Please repeat exactly the lines from the one containing "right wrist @" through the last line of the records below, leaving out any pictures.
Start of Supplied data
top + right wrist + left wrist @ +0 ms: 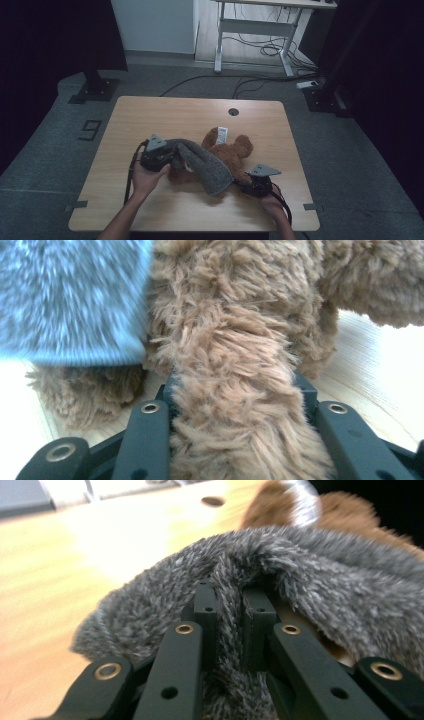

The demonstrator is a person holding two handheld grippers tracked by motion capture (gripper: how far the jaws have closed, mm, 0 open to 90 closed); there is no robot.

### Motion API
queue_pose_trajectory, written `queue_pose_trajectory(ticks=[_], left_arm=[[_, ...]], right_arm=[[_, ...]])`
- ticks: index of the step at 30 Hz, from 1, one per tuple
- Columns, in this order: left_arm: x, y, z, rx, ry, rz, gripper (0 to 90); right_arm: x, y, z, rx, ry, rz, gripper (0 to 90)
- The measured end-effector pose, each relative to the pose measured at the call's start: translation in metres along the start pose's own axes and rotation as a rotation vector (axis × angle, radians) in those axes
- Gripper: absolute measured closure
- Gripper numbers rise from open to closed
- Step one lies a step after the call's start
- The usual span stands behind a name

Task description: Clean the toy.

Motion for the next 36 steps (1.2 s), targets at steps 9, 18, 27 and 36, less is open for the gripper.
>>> queue_pose_trajectory(ticks=[9,18,27,36], left_arm=[[-0.009,0.006,0.026,-0.077,-0.015,-0.015,79.8],[0.003,-0.038,-0.053,0.022,0.129,-0.044,79.7],[0.063,-0.029,-0.126,0.100,0.235,0.093,79.1],[0.077,-0.012,-0.114,0.096,0.186,0.126,79.0]], right_arm=[[0.001,0.000,0.000,0.014,-0.003,-0.002,58.1],[0.001,0.001,0.000,0.018,-0.006,-0.002,58.1],[0.002,0.002,0.000,0.024,-0.013,-0.003,57.9],[0.002,0.002,-0.001,0.030,-0.014,-0.005,57.9]])
Point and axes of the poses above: each handheld gripper's, and its own axes: x roughly forward along the jaws, y roughly out of its underside, z roughly to its left, the point moved 3 cm from there along x, roughly forward along the jaws, and after that the axes turned 14 degrees about -x, right-handed, at the moved point
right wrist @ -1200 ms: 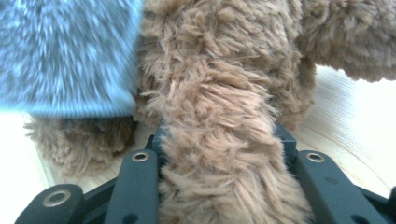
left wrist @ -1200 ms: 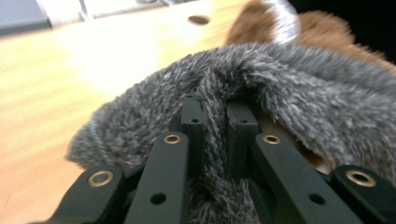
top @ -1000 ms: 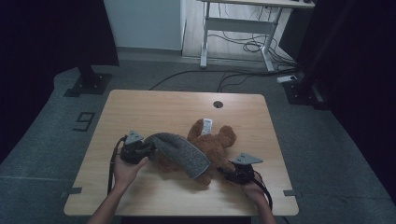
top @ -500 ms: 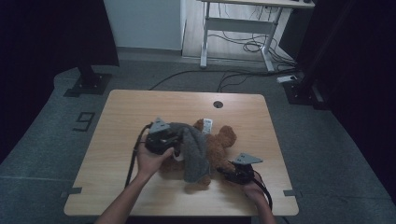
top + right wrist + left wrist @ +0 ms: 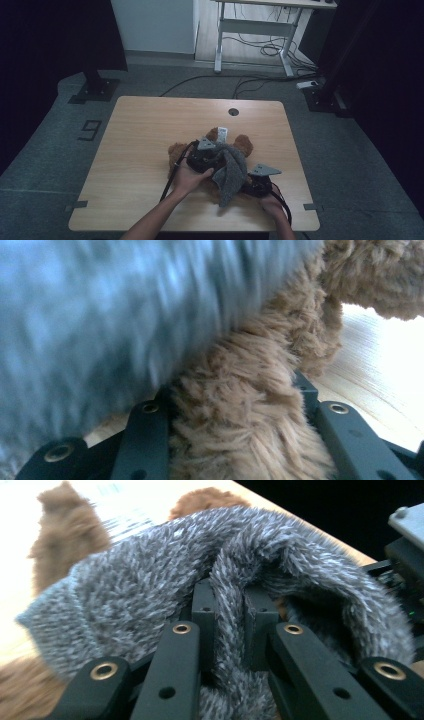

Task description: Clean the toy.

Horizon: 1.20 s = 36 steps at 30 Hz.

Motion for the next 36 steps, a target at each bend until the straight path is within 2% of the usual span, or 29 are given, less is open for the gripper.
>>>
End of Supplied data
▸ **Answer area**
right wrist @ -1200 ms: 
left wrist @ -1200 ms: 
top @ -1000 ms: 
top @ -500 ms: 
top + right wrist + left wrist @ +0 ms: 

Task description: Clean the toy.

Horizon: 1.20 s = 36 steps at 30 Hz.

Motion for the next 36 steps, a target at each bend until the straight path is within 2% of the usual span, or 29 are given, less is open for the gripper.
>>>

What this exercise required has been given in full.